Clarence D. Rappleyea Jr. (November 2, 1933 – September 4, 2016) was an American lawyer and politician from New York.

Biography
Rappleyea Jr. was born on November 2, 1933, in Norwich, Chenango County, New York. He attended Wagner College. He graduated A.B. from SUNY Albany in 1957, and J.D. from Cornell Law School in 1962. He was admitted to the bar in 1964, and practiced in Norwich. He also entered politics as a Republican, and was City Attorney of Norwich from 1970 to 1973.

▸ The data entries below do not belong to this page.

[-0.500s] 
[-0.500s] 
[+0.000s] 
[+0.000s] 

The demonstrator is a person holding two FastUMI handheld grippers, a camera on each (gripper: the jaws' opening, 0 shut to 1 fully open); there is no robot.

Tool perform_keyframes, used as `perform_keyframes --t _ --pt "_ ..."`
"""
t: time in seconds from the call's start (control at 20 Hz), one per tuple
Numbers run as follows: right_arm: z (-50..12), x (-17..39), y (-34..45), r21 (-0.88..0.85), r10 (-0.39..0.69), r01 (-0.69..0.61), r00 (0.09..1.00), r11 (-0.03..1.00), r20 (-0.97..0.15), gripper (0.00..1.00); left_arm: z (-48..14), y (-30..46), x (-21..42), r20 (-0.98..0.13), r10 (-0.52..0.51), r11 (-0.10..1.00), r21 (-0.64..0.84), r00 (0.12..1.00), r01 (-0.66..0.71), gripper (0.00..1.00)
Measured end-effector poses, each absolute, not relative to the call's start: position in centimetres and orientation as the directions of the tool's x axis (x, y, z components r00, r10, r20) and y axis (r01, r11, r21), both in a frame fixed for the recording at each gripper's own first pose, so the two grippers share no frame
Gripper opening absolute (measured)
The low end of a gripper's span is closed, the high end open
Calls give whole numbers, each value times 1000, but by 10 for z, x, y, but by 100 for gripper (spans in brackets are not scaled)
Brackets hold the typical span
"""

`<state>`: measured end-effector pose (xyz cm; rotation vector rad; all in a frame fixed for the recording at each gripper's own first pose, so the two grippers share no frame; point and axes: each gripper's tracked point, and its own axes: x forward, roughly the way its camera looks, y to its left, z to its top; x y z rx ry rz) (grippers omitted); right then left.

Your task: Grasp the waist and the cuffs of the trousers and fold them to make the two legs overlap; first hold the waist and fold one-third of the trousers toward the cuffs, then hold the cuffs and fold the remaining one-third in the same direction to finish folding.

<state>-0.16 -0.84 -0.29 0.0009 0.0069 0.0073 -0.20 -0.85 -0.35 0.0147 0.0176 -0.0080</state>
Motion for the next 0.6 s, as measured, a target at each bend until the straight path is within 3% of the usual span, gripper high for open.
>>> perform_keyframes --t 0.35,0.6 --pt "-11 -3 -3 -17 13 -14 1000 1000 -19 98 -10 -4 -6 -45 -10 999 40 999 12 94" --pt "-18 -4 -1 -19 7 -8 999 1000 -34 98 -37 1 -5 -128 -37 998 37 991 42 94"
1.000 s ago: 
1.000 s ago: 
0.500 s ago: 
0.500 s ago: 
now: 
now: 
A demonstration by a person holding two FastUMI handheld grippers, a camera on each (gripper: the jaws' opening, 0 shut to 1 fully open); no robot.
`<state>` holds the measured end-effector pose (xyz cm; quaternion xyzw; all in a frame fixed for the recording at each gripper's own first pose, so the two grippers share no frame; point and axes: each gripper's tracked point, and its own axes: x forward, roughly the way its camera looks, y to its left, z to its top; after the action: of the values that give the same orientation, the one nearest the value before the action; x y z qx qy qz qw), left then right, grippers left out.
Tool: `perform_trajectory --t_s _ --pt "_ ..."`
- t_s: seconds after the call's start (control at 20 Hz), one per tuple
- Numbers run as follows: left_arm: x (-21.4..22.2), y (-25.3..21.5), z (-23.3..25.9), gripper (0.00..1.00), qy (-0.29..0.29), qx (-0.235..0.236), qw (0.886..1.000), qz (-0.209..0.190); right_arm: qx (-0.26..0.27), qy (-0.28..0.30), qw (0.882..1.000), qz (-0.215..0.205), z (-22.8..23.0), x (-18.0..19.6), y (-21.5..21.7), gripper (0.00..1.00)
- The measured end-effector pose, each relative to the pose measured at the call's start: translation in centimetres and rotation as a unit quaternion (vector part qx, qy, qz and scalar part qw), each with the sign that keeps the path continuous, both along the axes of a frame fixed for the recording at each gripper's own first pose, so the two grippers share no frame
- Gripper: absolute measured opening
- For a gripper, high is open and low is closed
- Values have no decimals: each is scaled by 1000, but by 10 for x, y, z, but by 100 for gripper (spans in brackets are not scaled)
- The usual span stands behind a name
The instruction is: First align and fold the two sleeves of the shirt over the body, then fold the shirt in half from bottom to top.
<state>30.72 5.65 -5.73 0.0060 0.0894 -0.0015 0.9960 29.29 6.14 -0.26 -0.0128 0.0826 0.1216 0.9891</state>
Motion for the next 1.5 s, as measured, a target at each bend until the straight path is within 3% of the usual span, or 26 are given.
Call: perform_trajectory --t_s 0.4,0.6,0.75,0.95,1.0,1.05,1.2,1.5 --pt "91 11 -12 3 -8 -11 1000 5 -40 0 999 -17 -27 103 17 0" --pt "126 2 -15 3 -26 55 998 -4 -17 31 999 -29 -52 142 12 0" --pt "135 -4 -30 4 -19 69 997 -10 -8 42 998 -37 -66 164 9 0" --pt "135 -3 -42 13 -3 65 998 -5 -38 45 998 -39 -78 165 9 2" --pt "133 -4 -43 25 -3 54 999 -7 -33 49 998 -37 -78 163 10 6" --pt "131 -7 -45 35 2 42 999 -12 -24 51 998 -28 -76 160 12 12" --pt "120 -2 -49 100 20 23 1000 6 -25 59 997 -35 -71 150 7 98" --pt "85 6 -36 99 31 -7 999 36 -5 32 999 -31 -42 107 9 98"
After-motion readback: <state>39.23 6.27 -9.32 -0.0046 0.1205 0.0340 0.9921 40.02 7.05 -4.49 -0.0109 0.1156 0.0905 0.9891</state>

He was a member of the New York State Assembly (122nd D.) from 1973 to 1995, sitting in the 180th, 181st, 182nd, 183rd, 184th, 185th, 186th, 187th, 188th, 189th, 190th and 191st New York State Legislatures. He was Minority Leader from 1983 to June 1995, and resigned his seat in July 1995.

He was Chairman of the New York Power Authority from July 1995 to January 31, 2001.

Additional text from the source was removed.